西表島の仲間岬周辺で5月、国内で発見記録がなかったウミヘビの仲間2匹が採集されていたことが30日、分かった。調査した沖縄美ら島財団総合研究センターの研究グループは新たな和名を「カタグロウミヘビ」と提唱。研究内容をまとめた論文が琉球大学博物館・風樹館が発行するオンラインジャーナル「Fauna Ryukyuana」に掲載された。1匹は沖縄美ら海水族館で生体展示されている。

西表島で採集された「カタグロウミヘビ」(沖縄美ら島財団提供)

 採集したのは西表島在住の男性で、引き潮時にリーフを歩いていた5月18日に目新しい2匹のウミヘビを発見。1匹を冷凍標本として同センターに搬入して調べ、国内初記録であることが分かった。

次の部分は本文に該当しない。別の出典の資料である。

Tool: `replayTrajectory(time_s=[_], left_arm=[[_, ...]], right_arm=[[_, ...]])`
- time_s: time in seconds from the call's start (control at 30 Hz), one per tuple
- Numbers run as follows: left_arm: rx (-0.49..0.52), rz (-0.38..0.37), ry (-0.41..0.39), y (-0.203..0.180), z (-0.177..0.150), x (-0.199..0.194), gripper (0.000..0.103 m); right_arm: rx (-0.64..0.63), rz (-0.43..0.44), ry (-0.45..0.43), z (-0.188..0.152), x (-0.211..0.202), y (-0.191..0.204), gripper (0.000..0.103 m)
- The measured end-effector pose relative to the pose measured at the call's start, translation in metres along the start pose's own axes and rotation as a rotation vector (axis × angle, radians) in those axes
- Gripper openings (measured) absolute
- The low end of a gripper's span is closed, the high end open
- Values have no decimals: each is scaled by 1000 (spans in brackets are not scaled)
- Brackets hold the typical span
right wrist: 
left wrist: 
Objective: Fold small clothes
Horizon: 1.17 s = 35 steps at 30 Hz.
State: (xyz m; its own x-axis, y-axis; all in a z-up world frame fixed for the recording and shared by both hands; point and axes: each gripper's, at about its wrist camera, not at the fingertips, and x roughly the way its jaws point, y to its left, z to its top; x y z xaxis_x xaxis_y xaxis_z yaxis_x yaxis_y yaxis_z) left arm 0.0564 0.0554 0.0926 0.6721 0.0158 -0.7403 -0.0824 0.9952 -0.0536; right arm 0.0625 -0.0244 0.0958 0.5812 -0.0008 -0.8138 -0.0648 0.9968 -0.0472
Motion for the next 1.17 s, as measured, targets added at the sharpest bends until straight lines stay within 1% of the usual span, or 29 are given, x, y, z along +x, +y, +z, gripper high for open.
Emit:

 頭の後方部分に大きな黒い斑紋があるのが特徴で、英名「ダークショルダードスネークイール」。1800年代後半にインドネシアで新種として見つかり、これまで台湾以南の温かい海に分布するとされてきた。研究グループの宮本圭研究員(魚類分類学)は「沖縄の生物多様性の高さを示す貴重な発見だ」と意義を語った。